Reproduce the listing below in full and without alteration, apart from its pictures.

------------------------------

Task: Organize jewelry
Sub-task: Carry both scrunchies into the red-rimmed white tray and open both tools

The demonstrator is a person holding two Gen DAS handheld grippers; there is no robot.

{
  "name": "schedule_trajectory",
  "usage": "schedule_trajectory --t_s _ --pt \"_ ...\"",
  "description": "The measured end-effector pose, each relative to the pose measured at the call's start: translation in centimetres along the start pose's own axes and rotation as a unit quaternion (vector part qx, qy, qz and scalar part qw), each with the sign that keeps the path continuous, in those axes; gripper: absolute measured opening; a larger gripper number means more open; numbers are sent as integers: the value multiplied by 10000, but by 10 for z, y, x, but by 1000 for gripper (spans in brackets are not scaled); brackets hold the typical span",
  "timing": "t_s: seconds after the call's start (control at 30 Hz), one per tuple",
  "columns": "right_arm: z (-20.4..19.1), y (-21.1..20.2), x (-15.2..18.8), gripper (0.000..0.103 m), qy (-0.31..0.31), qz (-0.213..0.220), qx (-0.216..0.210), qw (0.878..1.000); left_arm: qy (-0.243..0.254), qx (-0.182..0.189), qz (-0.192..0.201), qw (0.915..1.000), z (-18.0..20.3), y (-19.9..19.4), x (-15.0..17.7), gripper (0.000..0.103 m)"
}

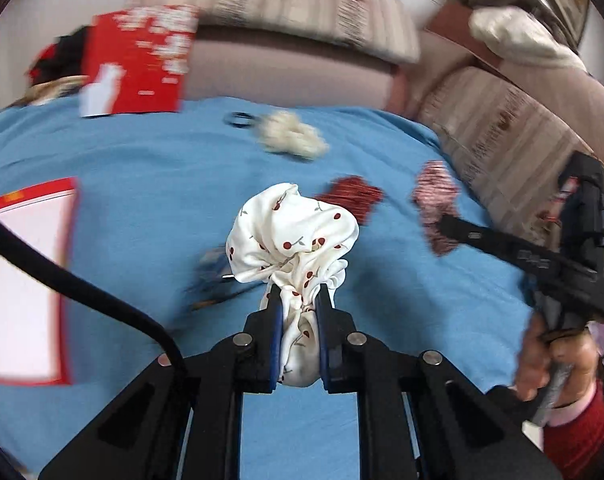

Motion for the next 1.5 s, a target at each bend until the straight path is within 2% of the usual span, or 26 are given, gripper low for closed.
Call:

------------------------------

RESPONSE BELOW
Task: Organize jewelry
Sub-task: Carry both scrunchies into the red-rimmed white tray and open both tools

The demonstrator is a person holding two Gen DAS handheld grippers; there is no robot.

{
  "name": "schedule_trajectory",
  "usage": "schedule_trajectory --t_s _ --pt \"_ ...\"",
  "description": "The measured end-effector pose, each relative to the pose measured at the call's start: translation in centimetres along the start pose's own axes and rotation as a unit quaternion (vector part qx, qy, qz and scalar part qw), each with the sign that keeps the path continuous, in those axes; gripper: absolute measured opening; a larger gripper number means more open; numbers are sent as integers: the value multiplied by 10000, but by 10 for z, y, x, but by 1000 for gripper (spans in brackets are not scaled); brackets hold the typical span",
  "timing": "t_s: seconds after the call's start (control at 30 Hz), one per tuple",
  "columns": "right_arm: z (-20.4..19.1), y (-21.1..20.2), x (-15.2..18.8), gripper (0.000..0.103 m), qy (-0.31..0.31), qz (-0.213..0.220), qx (-0.216..0.210), qw (0.878..1.000); left_arm: qy (-0.243..0.254), qx (-0.182..0.189), qz (-0.192..0.201), qw (0.915..1.000), z (-18.0..20.3), y (-19.9..19.4), x (-15.0..17.7), gripper (0.000..0.103 m)"
}


Motion for the next 1.5 s, a target at each bend until the straight path is within 2% of the usual span, or 26 are given, gripper low for closed.
Call:

The response to this exercise is done.